◆ Your assignment: Repeat exactly, and only, the lines of the entries below from the one with "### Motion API" through the one with "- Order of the", both ends included.

(Extracted records)
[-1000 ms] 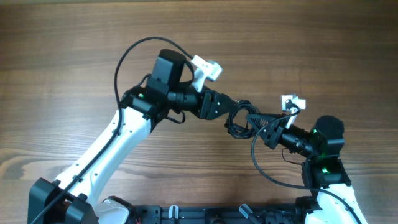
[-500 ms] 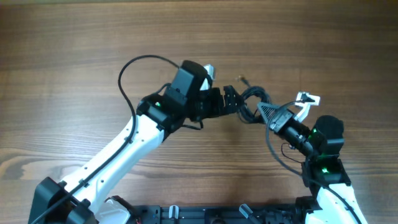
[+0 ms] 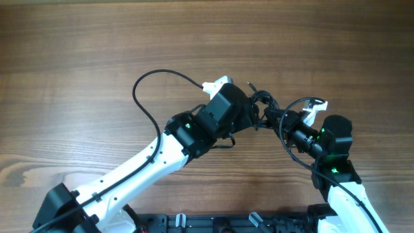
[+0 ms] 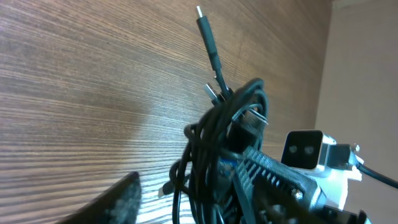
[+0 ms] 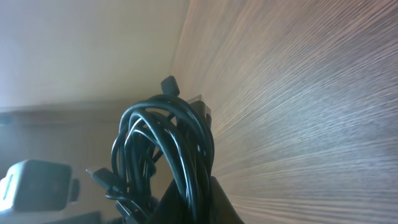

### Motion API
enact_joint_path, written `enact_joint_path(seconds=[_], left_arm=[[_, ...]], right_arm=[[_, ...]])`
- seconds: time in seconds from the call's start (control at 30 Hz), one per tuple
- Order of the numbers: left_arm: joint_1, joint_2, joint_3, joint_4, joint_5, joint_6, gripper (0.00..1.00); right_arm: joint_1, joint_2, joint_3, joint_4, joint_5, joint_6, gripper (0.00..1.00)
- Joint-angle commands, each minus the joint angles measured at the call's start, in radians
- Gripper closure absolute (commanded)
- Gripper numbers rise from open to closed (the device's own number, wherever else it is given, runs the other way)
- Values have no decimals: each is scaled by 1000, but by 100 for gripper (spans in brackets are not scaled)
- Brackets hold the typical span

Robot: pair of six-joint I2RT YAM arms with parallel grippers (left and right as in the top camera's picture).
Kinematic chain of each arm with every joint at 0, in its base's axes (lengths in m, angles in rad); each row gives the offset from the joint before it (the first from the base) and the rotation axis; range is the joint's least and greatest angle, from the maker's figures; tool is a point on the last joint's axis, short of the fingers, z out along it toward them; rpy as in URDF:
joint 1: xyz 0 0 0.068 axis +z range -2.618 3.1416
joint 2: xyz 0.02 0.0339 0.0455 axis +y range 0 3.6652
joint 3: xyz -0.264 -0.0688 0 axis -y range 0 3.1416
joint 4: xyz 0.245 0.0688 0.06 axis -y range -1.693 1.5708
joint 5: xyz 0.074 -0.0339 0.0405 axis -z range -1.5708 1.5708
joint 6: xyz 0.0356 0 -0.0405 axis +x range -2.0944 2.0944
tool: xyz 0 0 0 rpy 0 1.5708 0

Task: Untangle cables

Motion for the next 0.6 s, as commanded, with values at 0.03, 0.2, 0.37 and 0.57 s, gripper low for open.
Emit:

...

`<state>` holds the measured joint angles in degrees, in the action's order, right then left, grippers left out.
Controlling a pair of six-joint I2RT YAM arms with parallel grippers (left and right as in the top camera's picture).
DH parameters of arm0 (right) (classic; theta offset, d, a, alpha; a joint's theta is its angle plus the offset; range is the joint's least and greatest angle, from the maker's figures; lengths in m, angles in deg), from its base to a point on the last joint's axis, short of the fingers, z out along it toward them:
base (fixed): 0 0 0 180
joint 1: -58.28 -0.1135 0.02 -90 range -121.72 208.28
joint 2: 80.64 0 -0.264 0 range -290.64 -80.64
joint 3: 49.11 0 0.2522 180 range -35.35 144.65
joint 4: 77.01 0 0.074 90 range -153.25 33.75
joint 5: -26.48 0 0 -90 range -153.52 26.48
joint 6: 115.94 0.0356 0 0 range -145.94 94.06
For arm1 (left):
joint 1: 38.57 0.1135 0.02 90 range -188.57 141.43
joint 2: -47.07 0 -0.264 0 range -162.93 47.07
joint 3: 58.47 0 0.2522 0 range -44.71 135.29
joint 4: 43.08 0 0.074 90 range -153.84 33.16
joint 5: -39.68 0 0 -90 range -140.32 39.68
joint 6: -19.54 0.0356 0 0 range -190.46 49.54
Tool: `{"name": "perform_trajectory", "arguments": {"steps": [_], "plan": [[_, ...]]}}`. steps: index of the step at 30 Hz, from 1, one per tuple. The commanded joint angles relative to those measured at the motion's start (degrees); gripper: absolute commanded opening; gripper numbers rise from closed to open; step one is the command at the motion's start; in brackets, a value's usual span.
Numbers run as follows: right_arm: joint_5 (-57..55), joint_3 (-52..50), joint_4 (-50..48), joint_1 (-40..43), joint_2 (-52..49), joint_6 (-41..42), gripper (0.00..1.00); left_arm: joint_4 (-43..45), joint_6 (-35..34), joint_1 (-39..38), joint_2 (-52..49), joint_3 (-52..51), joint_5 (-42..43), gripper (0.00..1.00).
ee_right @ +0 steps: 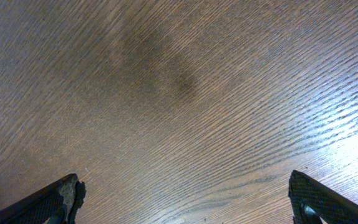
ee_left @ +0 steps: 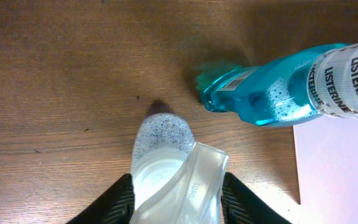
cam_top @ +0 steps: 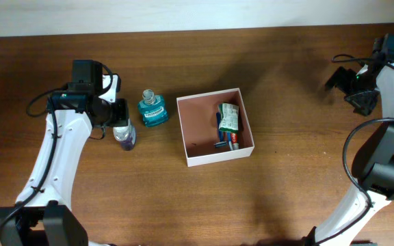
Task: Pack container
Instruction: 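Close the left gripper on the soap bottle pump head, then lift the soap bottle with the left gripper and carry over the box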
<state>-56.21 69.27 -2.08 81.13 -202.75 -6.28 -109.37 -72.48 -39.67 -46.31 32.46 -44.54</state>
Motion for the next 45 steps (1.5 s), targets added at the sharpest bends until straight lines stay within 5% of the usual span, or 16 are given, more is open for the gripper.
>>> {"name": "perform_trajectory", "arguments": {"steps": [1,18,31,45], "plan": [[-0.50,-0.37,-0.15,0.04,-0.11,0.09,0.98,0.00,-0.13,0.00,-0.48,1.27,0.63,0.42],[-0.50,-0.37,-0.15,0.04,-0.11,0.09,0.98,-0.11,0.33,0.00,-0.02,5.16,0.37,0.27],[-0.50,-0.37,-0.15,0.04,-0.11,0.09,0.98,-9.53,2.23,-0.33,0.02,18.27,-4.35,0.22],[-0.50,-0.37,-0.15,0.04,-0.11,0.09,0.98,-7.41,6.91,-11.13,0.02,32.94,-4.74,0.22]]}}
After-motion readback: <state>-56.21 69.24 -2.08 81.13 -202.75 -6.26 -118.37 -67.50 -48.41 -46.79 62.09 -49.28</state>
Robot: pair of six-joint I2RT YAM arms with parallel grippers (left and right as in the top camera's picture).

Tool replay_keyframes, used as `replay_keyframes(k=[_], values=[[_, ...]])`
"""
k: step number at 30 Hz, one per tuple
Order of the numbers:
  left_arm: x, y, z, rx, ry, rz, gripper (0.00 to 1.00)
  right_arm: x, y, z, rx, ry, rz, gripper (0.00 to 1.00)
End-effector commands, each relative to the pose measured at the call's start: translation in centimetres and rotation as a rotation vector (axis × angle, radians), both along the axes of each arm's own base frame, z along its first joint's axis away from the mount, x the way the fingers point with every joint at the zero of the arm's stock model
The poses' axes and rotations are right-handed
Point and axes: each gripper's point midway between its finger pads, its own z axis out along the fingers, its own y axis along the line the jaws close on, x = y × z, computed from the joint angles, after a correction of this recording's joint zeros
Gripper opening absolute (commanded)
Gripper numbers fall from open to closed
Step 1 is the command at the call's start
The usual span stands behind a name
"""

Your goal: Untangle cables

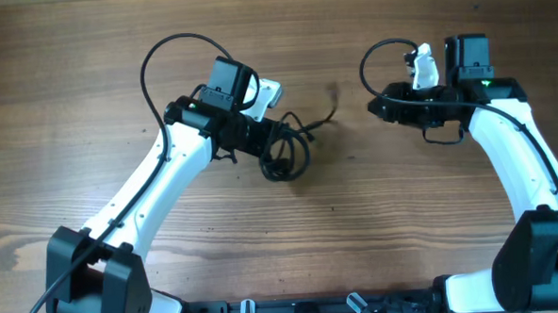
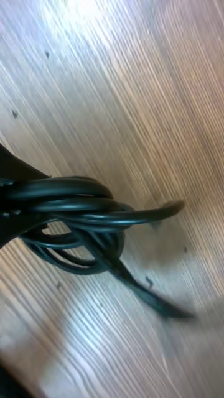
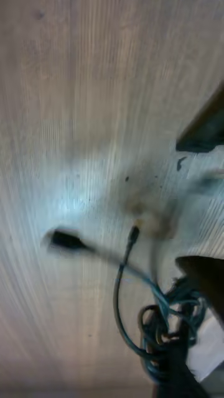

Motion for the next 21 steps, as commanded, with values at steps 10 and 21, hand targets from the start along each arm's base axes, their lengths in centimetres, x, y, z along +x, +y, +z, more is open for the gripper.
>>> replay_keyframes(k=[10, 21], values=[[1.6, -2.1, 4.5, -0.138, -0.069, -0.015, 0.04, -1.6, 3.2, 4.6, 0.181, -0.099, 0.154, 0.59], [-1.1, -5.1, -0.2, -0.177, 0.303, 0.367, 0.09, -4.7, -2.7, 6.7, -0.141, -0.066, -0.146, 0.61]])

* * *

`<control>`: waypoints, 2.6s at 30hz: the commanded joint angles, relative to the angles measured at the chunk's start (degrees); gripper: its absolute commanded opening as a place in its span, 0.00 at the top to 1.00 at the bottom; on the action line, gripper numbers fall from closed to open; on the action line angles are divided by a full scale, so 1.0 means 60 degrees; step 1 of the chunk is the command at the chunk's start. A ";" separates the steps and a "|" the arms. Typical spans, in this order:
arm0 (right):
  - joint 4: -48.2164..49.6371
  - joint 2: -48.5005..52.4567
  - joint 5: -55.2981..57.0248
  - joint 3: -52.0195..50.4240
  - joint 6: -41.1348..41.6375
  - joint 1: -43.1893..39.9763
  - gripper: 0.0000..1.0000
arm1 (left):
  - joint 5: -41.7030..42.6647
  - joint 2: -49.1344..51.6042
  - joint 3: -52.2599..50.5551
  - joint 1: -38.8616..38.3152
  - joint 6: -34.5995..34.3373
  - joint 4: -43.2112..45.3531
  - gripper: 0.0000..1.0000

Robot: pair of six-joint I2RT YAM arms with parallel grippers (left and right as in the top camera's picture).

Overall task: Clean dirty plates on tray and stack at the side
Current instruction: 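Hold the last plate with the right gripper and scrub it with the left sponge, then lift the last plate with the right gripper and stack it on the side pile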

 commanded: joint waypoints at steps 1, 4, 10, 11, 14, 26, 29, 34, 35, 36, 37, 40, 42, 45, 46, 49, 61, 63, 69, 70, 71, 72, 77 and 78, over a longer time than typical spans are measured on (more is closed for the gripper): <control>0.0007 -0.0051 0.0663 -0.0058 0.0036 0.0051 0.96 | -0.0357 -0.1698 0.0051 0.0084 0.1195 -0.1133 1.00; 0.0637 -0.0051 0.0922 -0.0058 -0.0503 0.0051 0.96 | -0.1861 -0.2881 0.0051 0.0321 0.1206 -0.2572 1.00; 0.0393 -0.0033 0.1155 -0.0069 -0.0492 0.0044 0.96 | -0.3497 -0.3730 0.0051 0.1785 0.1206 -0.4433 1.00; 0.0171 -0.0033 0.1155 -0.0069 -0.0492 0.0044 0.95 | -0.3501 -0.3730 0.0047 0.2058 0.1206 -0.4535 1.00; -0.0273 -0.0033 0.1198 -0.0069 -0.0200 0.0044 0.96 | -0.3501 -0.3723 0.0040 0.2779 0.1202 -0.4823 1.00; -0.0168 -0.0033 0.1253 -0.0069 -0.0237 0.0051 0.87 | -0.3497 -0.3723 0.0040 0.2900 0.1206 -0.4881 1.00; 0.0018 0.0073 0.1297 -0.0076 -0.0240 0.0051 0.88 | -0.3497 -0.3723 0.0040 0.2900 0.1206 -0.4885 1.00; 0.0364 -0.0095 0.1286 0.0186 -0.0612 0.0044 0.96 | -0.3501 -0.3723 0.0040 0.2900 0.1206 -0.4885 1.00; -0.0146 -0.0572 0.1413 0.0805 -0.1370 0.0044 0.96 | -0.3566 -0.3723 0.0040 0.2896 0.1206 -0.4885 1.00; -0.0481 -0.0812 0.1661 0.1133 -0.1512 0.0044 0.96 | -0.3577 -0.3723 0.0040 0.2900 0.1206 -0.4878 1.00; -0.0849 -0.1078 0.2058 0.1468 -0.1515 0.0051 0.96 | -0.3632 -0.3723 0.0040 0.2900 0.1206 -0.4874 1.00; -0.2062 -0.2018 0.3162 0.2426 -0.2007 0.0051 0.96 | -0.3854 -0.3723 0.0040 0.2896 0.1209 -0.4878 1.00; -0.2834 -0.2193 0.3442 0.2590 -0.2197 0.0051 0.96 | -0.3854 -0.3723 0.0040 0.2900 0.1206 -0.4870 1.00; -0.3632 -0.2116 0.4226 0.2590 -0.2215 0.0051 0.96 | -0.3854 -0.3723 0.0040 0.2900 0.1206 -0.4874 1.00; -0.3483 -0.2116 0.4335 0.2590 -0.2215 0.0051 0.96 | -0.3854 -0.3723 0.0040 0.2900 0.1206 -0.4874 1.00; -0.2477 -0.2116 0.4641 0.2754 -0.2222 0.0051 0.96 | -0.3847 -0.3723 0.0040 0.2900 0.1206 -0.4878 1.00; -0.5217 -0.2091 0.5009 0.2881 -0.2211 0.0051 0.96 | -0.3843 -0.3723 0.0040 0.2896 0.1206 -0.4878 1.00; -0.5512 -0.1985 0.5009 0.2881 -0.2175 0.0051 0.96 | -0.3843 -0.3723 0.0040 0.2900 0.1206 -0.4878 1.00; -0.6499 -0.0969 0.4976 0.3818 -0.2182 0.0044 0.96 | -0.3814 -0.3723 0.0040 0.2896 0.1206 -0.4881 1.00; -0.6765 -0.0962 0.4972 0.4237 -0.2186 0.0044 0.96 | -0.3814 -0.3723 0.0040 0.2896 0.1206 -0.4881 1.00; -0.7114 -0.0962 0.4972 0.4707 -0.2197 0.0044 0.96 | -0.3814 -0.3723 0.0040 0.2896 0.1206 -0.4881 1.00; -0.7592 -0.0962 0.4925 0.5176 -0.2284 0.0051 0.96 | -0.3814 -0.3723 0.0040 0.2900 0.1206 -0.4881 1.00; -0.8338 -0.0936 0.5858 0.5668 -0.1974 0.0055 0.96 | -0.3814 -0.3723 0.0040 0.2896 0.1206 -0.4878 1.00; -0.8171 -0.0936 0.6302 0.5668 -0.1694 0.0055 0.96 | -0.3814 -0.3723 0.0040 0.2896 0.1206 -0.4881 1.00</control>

◆ Output of the task:
### Motion API
enact_joint_path, written `enact_joint_path(seconds=[_], left_arm=[[_, ...]], right_arm=[[_, ...]])`
- seconds: time in seconds from the call's start (control at 30 Hz), one per tuple
- Order of the numbers: left_arm: joint_1, joint_2, joint_3, joint_4, joint_5, joint_6, gripper (0.00..1.00); right_arm: joint_1, joint_2, joint_3, joint_4, joint_5, joint_6, gripper (0.00..1.00)

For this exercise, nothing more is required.